# THE TASK
Reproduce, exactly and in full, only the lines below from the one containing "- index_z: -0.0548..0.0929" through the one containing "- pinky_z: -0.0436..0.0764".
§ §
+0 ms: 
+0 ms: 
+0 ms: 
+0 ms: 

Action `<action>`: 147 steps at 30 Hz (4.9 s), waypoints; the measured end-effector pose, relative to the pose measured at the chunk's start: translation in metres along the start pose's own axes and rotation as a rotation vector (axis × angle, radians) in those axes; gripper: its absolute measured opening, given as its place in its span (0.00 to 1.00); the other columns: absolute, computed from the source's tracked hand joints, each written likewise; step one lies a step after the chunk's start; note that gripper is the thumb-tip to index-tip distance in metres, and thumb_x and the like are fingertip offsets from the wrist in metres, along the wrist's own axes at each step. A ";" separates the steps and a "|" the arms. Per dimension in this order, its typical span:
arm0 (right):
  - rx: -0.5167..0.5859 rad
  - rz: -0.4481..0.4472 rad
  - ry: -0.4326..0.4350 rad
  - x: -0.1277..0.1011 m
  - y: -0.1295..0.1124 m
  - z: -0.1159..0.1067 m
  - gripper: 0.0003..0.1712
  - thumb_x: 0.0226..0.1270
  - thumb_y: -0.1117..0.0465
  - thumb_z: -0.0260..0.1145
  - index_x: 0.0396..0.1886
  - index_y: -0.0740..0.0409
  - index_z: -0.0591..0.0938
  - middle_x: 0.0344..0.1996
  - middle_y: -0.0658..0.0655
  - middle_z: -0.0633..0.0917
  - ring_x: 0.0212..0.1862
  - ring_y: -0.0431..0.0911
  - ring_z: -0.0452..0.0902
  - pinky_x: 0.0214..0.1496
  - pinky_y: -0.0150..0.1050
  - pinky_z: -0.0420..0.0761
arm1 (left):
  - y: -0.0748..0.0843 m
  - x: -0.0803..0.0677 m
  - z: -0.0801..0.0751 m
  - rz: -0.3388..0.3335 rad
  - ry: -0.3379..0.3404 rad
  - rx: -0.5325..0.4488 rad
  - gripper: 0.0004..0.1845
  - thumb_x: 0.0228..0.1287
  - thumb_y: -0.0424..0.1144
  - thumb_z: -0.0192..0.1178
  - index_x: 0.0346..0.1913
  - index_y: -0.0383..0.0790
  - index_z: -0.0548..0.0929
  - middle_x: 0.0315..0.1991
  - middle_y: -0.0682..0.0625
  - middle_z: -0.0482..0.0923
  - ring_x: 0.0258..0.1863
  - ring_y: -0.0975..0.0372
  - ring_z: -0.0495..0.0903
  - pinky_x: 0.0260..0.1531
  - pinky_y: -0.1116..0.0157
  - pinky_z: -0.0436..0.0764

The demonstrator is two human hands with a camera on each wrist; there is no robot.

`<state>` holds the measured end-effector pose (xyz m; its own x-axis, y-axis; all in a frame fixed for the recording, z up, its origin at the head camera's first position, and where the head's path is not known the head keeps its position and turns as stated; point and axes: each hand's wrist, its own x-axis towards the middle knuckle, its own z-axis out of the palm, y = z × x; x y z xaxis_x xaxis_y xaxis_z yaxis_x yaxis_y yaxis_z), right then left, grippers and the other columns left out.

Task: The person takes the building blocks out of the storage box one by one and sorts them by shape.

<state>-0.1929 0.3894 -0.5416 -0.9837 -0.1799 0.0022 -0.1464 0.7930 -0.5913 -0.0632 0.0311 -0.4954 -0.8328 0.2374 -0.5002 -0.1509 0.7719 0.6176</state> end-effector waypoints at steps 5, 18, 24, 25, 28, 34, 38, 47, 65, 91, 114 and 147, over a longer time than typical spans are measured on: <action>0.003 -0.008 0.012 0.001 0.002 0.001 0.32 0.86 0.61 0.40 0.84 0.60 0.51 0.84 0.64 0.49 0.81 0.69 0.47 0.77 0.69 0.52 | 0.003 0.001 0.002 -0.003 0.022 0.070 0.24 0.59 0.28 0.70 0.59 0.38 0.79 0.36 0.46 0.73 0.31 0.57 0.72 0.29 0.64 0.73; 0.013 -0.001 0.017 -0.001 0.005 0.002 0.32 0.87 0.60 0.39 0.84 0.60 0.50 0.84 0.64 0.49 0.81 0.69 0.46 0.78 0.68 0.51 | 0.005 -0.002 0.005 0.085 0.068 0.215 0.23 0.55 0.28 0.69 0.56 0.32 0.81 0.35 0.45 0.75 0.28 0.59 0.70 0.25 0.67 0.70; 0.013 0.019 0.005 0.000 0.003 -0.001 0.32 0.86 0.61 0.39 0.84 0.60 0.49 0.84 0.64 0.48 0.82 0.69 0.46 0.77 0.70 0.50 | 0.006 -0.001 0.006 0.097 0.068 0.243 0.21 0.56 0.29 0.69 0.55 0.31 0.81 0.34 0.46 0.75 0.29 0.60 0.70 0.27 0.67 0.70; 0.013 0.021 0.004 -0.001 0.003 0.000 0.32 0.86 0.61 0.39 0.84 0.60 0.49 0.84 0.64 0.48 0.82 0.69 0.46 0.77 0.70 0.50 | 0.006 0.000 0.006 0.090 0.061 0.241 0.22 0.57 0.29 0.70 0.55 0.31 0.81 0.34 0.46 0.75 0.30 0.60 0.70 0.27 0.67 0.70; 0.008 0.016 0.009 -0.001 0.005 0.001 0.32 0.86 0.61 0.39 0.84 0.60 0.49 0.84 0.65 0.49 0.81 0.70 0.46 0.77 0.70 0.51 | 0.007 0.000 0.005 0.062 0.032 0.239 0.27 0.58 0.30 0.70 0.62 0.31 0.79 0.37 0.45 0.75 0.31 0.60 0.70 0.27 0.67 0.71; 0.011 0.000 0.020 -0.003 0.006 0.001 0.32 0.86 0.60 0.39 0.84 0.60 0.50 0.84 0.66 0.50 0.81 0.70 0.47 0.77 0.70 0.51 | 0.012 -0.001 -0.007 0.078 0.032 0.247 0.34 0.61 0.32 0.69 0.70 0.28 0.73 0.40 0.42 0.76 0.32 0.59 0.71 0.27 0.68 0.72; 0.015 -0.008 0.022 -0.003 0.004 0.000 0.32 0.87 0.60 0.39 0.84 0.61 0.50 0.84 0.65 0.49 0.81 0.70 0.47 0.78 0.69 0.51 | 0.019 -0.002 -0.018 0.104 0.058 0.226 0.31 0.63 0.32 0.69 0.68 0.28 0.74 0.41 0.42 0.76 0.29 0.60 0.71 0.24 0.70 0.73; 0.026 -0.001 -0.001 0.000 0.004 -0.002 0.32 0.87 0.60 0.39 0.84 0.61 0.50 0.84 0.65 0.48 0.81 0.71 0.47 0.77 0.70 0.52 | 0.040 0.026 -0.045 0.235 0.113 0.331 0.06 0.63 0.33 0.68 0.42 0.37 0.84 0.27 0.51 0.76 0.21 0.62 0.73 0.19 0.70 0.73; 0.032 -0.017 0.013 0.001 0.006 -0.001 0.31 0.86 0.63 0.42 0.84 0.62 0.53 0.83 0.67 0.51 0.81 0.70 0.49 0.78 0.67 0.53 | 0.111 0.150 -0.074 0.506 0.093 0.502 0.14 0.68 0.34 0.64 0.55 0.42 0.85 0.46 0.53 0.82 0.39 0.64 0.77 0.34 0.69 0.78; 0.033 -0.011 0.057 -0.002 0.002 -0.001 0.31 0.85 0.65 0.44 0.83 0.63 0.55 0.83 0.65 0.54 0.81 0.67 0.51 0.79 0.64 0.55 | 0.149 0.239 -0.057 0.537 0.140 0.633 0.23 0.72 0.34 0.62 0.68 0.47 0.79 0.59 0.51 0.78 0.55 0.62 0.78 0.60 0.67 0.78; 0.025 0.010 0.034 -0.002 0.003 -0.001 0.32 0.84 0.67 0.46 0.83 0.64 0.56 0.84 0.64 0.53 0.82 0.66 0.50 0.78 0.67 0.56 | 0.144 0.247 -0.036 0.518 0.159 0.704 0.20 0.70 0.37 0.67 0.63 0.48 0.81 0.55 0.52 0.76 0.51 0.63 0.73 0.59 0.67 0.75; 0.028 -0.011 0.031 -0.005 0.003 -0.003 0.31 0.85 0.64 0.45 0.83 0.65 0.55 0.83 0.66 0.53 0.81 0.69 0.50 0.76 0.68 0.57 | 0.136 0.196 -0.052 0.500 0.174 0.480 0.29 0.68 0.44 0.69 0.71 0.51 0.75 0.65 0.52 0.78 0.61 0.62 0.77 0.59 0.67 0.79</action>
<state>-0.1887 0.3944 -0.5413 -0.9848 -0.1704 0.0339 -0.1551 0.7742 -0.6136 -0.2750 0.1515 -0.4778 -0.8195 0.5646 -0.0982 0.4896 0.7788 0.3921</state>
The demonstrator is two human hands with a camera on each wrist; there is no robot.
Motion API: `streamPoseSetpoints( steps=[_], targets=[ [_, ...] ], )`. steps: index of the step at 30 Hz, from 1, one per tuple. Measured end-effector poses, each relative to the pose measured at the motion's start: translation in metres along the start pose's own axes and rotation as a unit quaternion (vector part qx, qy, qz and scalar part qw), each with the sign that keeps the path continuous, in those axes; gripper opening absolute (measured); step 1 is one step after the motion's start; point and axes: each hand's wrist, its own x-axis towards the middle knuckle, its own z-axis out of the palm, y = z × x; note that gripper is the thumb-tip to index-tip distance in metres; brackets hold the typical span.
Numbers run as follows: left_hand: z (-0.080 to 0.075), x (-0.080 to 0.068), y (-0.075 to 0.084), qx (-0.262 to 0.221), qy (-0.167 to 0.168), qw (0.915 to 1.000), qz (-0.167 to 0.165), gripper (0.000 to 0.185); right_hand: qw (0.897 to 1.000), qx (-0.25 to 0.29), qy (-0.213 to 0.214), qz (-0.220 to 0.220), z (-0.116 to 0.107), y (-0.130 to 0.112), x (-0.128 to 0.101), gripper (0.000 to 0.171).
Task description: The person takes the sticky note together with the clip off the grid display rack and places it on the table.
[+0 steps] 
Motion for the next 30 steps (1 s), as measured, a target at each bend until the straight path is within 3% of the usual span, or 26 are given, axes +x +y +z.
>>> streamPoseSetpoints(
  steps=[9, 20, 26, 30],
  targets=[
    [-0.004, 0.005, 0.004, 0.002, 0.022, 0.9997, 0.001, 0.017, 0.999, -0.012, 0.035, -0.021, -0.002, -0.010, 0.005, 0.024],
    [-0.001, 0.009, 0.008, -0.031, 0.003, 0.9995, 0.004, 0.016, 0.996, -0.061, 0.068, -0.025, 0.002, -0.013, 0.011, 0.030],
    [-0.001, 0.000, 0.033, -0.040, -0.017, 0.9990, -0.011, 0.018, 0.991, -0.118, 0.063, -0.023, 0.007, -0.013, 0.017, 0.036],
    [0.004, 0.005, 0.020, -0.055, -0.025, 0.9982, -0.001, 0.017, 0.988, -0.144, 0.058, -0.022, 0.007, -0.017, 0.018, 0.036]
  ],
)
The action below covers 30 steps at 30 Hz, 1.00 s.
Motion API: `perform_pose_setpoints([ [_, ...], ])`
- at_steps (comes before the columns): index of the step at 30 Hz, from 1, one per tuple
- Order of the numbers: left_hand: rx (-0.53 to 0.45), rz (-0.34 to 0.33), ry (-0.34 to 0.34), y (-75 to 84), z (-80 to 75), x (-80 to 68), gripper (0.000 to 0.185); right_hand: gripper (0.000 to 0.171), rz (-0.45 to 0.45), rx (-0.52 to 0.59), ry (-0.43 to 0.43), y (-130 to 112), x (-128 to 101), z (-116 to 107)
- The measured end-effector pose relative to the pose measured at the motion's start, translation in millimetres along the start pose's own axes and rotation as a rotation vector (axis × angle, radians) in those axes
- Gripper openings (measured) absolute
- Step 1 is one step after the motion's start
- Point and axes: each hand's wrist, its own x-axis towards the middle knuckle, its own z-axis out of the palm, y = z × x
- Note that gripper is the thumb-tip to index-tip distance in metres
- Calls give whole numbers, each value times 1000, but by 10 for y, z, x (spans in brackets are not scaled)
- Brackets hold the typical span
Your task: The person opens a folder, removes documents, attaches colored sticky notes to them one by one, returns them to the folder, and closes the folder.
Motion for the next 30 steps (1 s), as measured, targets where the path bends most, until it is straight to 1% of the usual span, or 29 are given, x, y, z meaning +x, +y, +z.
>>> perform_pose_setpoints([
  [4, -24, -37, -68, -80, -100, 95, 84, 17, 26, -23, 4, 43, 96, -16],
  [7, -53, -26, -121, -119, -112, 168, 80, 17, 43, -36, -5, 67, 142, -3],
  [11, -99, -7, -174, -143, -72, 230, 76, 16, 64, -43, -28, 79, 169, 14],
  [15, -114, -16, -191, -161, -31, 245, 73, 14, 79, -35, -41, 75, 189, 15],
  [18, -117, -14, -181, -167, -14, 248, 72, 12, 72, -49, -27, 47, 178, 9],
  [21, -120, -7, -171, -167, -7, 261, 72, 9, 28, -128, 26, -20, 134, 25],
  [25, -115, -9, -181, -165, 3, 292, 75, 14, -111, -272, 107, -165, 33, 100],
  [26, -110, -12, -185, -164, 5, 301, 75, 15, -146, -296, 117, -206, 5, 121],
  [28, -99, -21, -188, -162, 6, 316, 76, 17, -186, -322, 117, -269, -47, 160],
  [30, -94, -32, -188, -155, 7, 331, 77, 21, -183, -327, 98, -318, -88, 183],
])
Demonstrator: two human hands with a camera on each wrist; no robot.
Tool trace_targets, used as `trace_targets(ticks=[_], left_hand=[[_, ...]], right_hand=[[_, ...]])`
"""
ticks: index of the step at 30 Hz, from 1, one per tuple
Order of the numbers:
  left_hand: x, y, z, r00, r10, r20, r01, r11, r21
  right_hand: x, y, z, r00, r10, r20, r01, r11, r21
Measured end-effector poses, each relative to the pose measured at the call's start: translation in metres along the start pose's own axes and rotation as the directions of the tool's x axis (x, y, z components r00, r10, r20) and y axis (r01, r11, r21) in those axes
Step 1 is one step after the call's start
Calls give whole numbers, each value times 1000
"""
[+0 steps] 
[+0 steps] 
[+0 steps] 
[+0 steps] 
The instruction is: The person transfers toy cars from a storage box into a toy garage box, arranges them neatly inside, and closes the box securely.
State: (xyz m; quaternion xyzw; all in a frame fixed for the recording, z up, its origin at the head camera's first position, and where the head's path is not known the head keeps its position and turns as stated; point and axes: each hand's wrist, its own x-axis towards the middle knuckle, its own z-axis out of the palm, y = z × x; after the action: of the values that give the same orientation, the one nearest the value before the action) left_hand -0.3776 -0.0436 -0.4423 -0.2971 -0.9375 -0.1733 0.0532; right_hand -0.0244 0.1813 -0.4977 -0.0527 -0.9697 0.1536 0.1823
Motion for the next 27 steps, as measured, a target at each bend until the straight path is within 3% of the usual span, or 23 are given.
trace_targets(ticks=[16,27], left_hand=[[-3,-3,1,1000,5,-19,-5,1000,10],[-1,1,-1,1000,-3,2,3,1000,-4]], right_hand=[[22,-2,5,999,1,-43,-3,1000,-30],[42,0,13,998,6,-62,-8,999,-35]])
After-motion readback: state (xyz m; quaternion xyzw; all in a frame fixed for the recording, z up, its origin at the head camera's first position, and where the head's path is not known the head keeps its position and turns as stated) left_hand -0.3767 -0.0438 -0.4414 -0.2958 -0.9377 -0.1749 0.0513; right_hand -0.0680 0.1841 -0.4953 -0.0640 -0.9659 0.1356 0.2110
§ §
# OUTPUT OF THE EXERCISE
  - index_z: -0.0548..0.0929
  - middle_x: 0.0315..0.1991
  - middle_y: -0.0682..0.0625
  - middle_z: -0.0482..0.0923
  - ring_x: 0.0258..0.1863
  - ring_y: -0.0975..0.0372
  - ring_z: -0.0495..0.0903
  - pinky_x: 0.0260..0.1531
  - pinky_y: -0.1116..0.0157
  - pinky_z: -0.0436..0.0764

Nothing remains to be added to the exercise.